How far would you be able to make it from the Kamas direction? I have never been up there, I was thinking of going for a drive that direction this weekend.


----------



## wyogoob (Sep 7, 2007)

jahan said:


> How far would you be able to make it from the Kamas direction? I have never been up there, I was thinking of going for a drive that direction this weekend.


I haven't been on that side this year. You should be able to get to Provo Falls easily. The falls will be howling now. Above the Falls the highway can have some good drifts on it around and between the Lost and Trial Lakes. The lakes up there are normally frozen this time of year.

If you've never been to the Provo River Falls, it's worth the trip, especially during the snowmelt.


----------



## jahan (Sep 7, 2007)

Thanks for the reply Goob, I may just have to do that.


----------



## Riverrat77 (Sep 7, 2007)

We were up to near the Murdock Basin Turnoff (around MM 21) a couple weeks ago... wouldn't surprise me at all if you could make it to the Falls by now or even higher. Might be a few drifts with the last dumping that went on a few days ago but the road should be good to go, especially with , like Goob said, people driving on up through the snow anyway.


----------



## stevo1 (Sep 13, 2007)

Wyogoob: picking up garbage...Stong Work :mrgreen: I will be up with a bag towards Trial lake this weekend, fly rod will be in the pack, skis on the feet. Open water on any lake this time of year = fast fishing.


----------



## campfire (Sep 9, 2007)

It is a rare year that it is open past or even to Trial Lake by Memorial Day. It was a low snow year but the spring has been cool and wet. Snowtel still indicates 40 inches of snow at Trial lake. How fast the highway is opened depends one on the snow and two on how much funding the UDOT has to remove snow that will eventually melt and state funding is still pretty tight.


----------



## wyogoob (Sep 7, 2007)

stevo1 said:


> Wyogoob: picking up garbage...Stong Work :mrgreen: I will be up with a bag towards Trial lake this weekend, fly rod will be in the pack, skis on the feet. Open water on any lake this time of year = fast fishing.


Good on ya Steve. I used to do the Mirror Lake Highway from mile 52 down to mile 18. The area around Trial Lake, and Lost Lake, were always tough ones to keep clean. I picked up 5 miles on Christmas Meadows Road yesterday, so I'm taking a break.

Like CF said, Trial will be frozen, if you can even get to it.

Again, the DOT plows the Mirror lake Highway out the week before the Uinta Classic Bicycle Race, which is held the 3rd weekend of June.

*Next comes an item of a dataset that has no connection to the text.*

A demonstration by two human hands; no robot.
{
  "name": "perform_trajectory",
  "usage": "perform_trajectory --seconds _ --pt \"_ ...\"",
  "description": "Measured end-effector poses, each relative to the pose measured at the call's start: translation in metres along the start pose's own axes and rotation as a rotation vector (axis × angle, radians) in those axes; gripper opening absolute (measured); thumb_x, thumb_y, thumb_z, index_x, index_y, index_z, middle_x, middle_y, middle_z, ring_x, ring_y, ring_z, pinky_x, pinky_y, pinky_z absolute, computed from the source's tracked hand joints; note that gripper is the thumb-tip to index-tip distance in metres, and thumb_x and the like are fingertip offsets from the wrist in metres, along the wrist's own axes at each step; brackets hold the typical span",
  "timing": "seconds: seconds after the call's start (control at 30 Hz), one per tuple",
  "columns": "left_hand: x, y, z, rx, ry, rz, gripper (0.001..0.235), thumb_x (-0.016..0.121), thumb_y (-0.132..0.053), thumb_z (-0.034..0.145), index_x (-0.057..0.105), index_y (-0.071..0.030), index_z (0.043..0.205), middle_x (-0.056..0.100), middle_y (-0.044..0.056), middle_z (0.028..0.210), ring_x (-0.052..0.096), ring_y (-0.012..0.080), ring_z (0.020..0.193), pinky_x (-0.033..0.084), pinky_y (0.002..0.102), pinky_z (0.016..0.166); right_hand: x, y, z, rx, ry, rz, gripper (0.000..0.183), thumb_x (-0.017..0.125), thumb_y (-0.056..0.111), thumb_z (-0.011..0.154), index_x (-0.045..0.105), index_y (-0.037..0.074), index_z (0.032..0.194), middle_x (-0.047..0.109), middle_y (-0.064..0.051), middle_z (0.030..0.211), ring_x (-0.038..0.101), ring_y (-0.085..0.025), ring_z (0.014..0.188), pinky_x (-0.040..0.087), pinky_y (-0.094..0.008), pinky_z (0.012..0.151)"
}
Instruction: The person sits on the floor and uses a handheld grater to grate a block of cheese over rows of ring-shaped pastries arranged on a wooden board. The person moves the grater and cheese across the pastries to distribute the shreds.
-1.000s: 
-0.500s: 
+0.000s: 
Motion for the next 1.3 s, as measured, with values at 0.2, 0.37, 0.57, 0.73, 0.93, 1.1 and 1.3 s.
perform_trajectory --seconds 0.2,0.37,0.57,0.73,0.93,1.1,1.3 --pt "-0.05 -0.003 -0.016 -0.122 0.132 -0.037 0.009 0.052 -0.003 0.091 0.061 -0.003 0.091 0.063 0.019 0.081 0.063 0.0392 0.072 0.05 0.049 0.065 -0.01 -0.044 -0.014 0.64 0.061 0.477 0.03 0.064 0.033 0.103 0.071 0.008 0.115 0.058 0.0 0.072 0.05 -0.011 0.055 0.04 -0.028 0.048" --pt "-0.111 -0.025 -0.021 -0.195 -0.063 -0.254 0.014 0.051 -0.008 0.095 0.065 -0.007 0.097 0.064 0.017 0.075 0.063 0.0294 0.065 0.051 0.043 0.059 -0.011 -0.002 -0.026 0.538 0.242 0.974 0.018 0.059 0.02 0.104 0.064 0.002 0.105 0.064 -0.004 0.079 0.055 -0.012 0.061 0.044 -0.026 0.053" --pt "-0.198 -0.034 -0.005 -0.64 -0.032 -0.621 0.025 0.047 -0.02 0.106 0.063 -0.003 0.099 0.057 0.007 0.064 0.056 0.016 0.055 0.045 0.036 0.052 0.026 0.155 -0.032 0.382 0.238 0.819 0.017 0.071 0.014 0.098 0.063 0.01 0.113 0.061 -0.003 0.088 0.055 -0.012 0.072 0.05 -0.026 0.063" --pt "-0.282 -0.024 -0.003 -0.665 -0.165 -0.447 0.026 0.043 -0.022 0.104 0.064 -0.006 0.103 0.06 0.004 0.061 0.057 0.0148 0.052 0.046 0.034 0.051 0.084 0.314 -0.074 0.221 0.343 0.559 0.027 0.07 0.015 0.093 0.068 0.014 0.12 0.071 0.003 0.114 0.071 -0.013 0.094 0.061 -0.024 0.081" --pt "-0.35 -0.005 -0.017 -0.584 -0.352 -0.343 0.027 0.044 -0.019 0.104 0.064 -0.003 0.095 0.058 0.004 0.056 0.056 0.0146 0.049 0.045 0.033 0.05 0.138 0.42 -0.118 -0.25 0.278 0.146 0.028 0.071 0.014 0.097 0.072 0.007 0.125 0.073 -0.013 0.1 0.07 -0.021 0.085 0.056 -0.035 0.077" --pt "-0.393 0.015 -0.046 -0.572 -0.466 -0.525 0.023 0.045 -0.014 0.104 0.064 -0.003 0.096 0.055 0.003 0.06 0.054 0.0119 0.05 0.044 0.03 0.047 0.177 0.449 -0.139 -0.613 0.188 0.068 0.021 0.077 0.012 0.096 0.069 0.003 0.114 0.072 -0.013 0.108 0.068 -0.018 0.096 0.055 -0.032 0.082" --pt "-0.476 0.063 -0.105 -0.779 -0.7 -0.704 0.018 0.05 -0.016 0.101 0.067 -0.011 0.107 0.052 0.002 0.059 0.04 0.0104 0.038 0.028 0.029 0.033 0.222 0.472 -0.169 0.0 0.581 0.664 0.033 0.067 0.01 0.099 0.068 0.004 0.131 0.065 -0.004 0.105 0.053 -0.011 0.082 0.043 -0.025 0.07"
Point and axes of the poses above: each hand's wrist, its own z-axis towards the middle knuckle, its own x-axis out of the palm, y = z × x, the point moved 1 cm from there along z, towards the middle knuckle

Be careful fellas, cell phone coverage is spotty up there.


----------



## hulk5250 (May 29, 2010)

Wow.. Not to be rude fellas but that is some bad intel that was just passed along (except for the post about camping below Murdock Basin. I was up there last weekend and the road was not cleared above the Provo Falls. The camps up there are certainly closed with a couple feet of snow; but come on all you locals, snow on Trial Lake at the end of May?... It has not been that kind of winter here for awhile gents, and I always kill it there in May. 

That is why information is so spotty unless you call a Ranger station (Kamas 435.783.4338) because they have made hundreds off thousands of dollars on permits in years past. I know I am packing some snowshoes for my weekend up there feasting on fish....

Cheers


----------



## hulk5250 (May 29, 2010)

I was up there last weekend trying to get to Trial Lake and the road was not cleared past the Provo Falls overlook. They had a lot of burly road equipment, but they have there work cut out to get the road cleared let alone any camp sites. I am going to be hitting the lakes at Trial and I am pretty sure it will be under at least a 1.5 feet of snow.

Cheers


----------



## wyogoob (Sep 7, 2007)

Things maybe just a little different on the North Slope side. The north side is generally cooler; everthing is later. And remember the Kamas forest office only goes up to Bald Mountain Pass, mile 29. The Evanston office, (307) 789-3194, maintains the north side; mile 29 to mile 48.5, so they may have the best answers for stuff in that area.

I followed the snowmelt, or the snow plows, for some 20 years picking up trash on the Mirror Lake Highway. I've seen Pass, Teapot, Lost, Trial, and Butterfly all frozen, and yet the Mirror Lake Highway was driveable. Not often, but sometimes. One thing is for sure; it's still winter up there.

Here's a pic of Evanston 4 days ago:








We probably won't see the leaves on our trees in Evanston for another week. Geeze, June 5th is about the latest I've seen it.

It's a very late spring on the North Slope. There's really not that much snow, but the ground temperature is cold relative to the calendar. I can tell by the lack of certain varieties of mushrooms.


----------